* Exercise brief
The lines that make up this material should each be returned exactly.

START Recorded data

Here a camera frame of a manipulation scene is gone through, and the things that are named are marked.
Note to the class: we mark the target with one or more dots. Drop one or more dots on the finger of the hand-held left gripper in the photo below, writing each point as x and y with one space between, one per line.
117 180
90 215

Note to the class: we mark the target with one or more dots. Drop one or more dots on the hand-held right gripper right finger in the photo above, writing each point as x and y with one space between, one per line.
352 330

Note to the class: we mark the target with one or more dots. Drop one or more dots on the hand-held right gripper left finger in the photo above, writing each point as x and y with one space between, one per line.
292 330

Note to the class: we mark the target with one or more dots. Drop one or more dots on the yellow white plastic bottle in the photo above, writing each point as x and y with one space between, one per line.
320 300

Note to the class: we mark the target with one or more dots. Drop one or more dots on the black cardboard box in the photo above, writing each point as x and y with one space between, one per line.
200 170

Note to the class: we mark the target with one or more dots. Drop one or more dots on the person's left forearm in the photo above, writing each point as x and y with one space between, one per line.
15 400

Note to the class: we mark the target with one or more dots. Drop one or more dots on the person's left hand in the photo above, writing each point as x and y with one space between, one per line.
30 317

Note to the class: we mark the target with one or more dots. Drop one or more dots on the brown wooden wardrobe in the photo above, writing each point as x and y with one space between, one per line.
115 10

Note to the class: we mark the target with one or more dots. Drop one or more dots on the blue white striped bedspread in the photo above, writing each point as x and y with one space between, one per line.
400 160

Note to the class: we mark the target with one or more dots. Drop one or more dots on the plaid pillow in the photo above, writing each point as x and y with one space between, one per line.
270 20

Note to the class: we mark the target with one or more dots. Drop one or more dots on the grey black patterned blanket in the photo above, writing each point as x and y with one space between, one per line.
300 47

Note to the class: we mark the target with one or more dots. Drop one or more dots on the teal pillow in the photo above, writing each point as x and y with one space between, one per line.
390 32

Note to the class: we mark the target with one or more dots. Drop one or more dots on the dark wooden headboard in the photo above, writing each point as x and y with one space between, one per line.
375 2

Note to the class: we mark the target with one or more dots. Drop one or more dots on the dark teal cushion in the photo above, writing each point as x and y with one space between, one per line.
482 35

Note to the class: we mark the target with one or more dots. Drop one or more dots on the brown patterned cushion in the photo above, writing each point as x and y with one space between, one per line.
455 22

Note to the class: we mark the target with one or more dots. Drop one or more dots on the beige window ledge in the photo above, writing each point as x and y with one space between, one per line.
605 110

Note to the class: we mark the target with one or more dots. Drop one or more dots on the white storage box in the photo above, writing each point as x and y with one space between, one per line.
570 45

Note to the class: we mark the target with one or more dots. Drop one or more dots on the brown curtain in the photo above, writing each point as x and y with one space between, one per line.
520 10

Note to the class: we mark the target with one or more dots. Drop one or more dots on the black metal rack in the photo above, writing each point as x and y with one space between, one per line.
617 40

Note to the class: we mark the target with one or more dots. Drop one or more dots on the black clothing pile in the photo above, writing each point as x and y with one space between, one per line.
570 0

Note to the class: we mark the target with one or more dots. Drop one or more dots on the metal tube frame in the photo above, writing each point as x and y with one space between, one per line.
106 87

END Recorded data

* Response box
Here a camera frame of a manipulation scene is gone through, and the things that are named are marked.
Note to the class: we mark the target with one or more dots. Drop one or more dots on the finger of the hand-held left gripper in the photo below, writing each point as x and y with one space between, one per line.
117 180
90 215

Note to the class: we mark the target with one or more dots. Drop one or more dots on the hand-held right gripper right finger in the photo above, writing each point as x and y with one space between, one per line.
352 330

Note to the class: we mark the target with one or more dots. Drop one or more dots on the hand-held right gripper left finger in the photo above, writing each point as x and y with one space between, one per line.
292 330

Note to the class: we mark the target with one or more dots. Drop one or more dots on the yellow white plastic bottle in the photo above, writing each point as x and y with one space between, one per line.
320 300

Note to the class: we mark the target with one or more dots. Drop one or more dots on the black cardboard box in the photo above, writing each point as x and y with one space between, one per line.
200 170

Note to the class: we mark the target with one or more dots. Drop one or more dots on the person's left forearm in the photo above, writing each point as x and y with one space between, one per line.
15 400

Note to the class: we mark the target with one or more dots. Drop one or more dots on the person's left hand in the photo above, writing each point as x and y with one space between, one per line.
30 317

Note to the class: we mark the target with one or more dots. Drop one or more dots on the brown wooden wardrobe in the photo above, writing each point as x and y with one space between, one per line.
115 10

Note to the class: we mark the target with one or more dots. Drop one or more dots on the blue white striped bedspread in the photo above, writing each point as x and y with one space between, one per line.
400 160

Note to the class: we mark the target with one or more dots. Drop one or more dots on the plaid pillow in the photo above, writing each point as x and y with one space between, one per line.
270 20

Note to the class: we mark the target with one or more dots. Drop one or more dots on the grey black patterned blanket in the photo above, writing each point as x and y with one space between, one per line.
300 47

Note to the class: we mark the target with one or more dots. Drop one or more dots on the teal pillow in the photo above, writing each point as x and y with one space between, one per line.
390 32

Note to the class: we mark the target with one or more dots. Drop one or more dots on the dark wooden headboard in the photo above, writing each point as x and y with one space between, one per line.
375 2

Note to the class: we mark the target with one or more dots. Drop one or more dots on the dark teal cushion in the photo above, writing each point as x and y with one space between, one per line.
482 35

Note to the class: we mark the target with one or more dots. Drop one or more dots on the brown patterned cushion in the photo above, writing each point as x and y with one space between, one per line.
455 22

Note to the class: we mark the target with one or more dots. Drop one or more dots on the beige window ledge in the photo above, writing each point as x and y with one space between, one per line.
605 110

Note to the class: we mark the target with one or more dots. Drop one or more dots on the white storage box in the photo above, writing each point as x and y with one space between, one per line.
570 45

Note to the class: we mark the target with one or more dots. Drop one or more dots on the brown curtain in the photo above, writing each point as x and y with one space between, one per line.
520 10

Note to the class: we mark the target with one or more dots. Drop one or more dots on the black metal rack in the photo above, writing each point as x and y with one space between, one per line.
617 40

Note to the class: we mark the target with one or more dots. Drop one or more dots on the black clothing pile in the photo above, writing each point as x and y with one space between, one per line.
570 0

Note to the class: we mark the target with one or more dots. Drop one or more dots on the metal tube frame in the photo above, writing each point as x and y with one space between, one per line.
106 87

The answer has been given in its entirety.